### WHAT YOU HAVE TO DO
Print exactly the line that contains "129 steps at" along with every line beneath it to the end of the records below, and omit pictures.

### STUDY MATERIAL
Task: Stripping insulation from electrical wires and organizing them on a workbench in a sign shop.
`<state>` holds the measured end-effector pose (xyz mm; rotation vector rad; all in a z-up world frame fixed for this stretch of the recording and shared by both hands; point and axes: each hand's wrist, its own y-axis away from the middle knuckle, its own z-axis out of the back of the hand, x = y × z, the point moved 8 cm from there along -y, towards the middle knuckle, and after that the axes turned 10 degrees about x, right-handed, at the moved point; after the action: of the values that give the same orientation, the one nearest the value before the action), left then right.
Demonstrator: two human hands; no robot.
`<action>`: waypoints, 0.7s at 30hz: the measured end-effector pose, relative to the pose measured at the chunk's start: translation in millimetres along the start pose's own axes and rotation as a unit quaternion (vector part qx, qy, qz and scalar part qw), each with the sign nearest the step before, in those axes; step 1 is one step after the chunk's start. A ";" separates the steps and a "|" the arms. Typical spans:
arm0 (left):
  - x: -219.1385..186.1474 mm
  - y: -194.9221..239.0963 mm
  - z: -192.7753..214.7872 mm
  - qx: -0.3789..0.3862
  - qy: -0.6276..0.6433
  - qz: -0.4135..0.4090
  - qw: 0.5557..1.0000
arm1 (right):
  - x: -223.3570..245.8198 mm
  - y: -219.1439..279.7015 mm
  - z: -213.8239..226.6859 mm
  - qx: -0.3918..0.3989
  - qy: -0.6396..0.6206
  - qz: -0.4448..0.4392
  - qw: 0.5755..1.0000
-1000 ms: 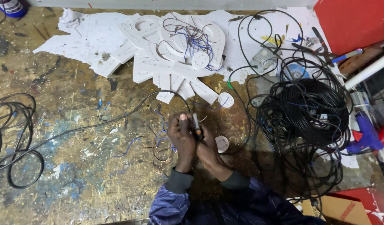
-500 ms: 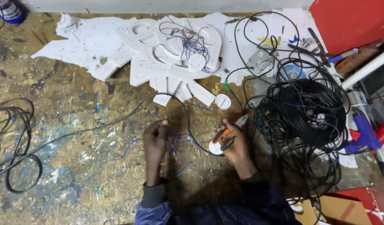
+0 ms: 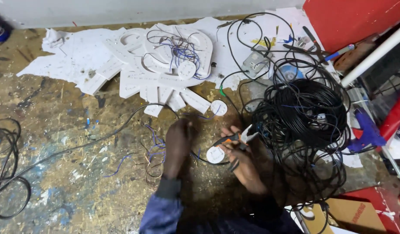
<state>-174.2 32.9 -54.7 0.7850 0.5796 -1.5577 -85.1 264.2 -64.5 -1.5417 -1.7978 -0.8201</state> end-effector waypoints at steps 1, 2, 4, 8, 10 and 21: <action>8.7 -16.2 -13.1 0.001 0.000 0.001 1.000 | 12.0 0.1 -9.5 0.000 0.000 -0.001 1.000; 19.3 -33.0 -27.2 0.009 -0.048 0.023 0.999 | 16.5 1.4 -12.9 -0.043 -0.064 -0.038 0.996; 12.3 -48.7 -35.4 0.017 -0.095 0.041 0.994 | 11.5 2.4 6.6 -0.086 -0.127 -0.069 0.986; -9.2 -57.3 -22.7 0.046 -0.125 0.117 0.984 | -85.4 9.6 126.8 -0.195 -0.149 -0.228 0.942; 5.2 -54.8 -27.5 0.053 -0.129 0.148 0.979 | -101.5 18.1 133.2 -0.201 -0.167 -0.252 0.932; 13.5 2.0 28.8 -0.038 0.207 0.042 0.977 | -48.6 6.5 35.8 0.010 0.016 -0.158 0.987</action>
<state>-177.1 2.2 -46.2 1.0716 0.8923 -1.2917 -75.0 264.0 -124.3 -1.2399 -2.0497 -0.9649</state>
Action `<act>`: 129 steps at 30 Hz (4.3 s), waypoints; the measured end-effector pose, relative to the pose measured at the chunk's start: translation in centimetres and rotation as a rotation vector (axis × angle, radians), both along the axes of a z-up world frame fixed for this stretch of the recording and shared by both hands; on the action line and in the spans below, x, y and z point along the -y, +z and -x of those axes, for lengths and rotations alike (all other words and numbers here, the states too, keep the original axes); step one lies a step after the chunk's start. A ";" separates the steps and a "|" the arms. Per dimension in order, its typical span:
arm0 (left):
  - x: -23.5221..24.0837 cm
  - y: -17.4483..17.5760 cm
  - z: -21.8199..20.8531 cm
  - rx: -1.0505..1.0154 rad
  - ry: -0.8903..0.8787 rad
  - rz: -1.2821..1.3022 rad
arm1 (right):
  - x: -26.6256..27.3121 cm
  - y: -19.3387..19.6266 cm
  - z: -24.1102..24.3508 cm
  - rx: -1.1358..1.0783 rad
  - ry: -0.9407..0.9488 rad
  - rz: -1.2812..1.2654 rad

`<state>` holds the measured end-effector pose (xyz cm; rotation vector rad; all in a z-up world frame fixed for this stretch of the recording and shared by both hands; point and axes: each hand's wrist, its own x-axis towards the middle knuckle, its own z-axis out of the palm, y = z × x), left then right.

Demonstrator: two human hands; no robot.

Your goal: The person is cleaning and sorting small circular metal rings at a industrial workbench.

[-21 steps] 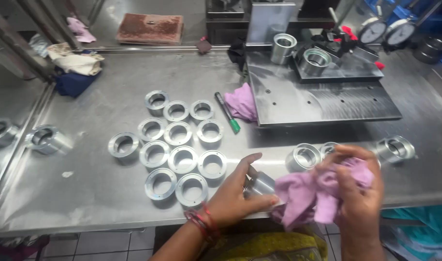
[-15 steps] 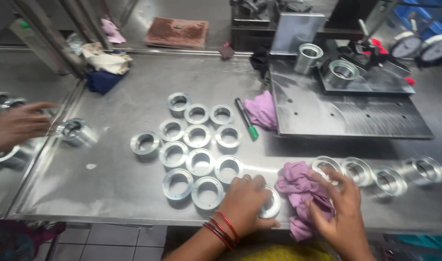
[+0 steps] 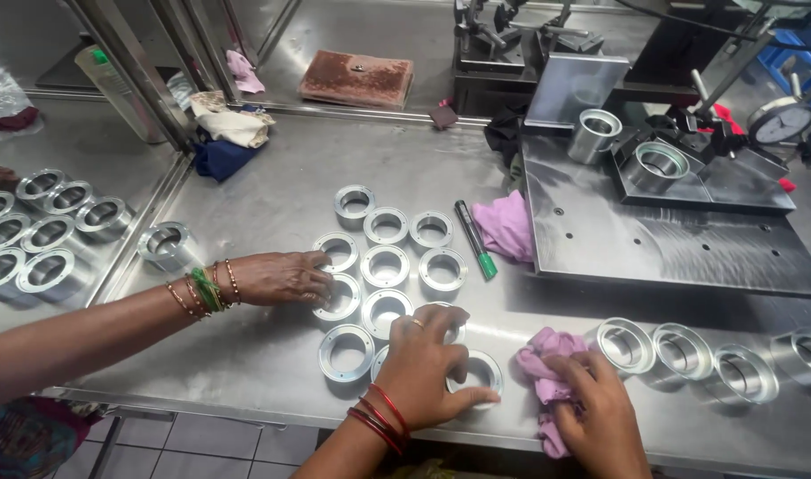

### OUTPUT OF THE EXERCISE
Action `<act>`: 129 steps at 30 Hz (4.3 s), waypoints; the measured end-effector pose, relative to the pose measured at the chunk's start: translation in centimetres and rotation as a rotation vector (axis × angle, radians), both along the axes of a z-up world frame fixed for this stretch of the recording and shared by both hands; on the action line and in the spans below, x, y and z point along the -y, +z and -x of those axes, for lengths and rotations alike (all other words and numbers here, the states too, keep the original axes); step one lies a step after the chunk's start. A ";" separates the steps and a "|" the arms. Per dimension in order, its typical span:
arm0 (left):
  - x: -23.5221..24.0837 cm
  - y: -17.4483..17.5760 cm
  - z: -21.8199..20.8531 cm
  - rx: -1.0505..1.0154 rad
  - ry: -0.8903..0.8787 rad
  - rz: -1.2821..1.3022 rad
arm1 (right):
  - x: -26.6256..27.3121 cm
  - y: -19.3387..19.6266 cm
  - z: -24.1102..24.3508 cm
  - rx: -1.1358..1.0783 rad
  - ry: -0.9407..0.9488 rad
  - rz: -1.2812..1.2654 rad

`<state>` holds the measured end-effector pose (xyz cm; rotation vector rad; all in a z-up world frame fixed for this stretch of the recording and shared by both hands; point and axes: each hand's wrist, its own x-axis towards the middle knuckle, its own z-axis out of the palm, y = z × x), left then right.

Demonstrator: two human hands; no robot.

Your goal: The person is cleaning and sorting small circular metal rings at a industrial workbench.

[-21 steps] 
[-15 steps] 
[+0 steps] 

The exercise is done, with nothing left to add.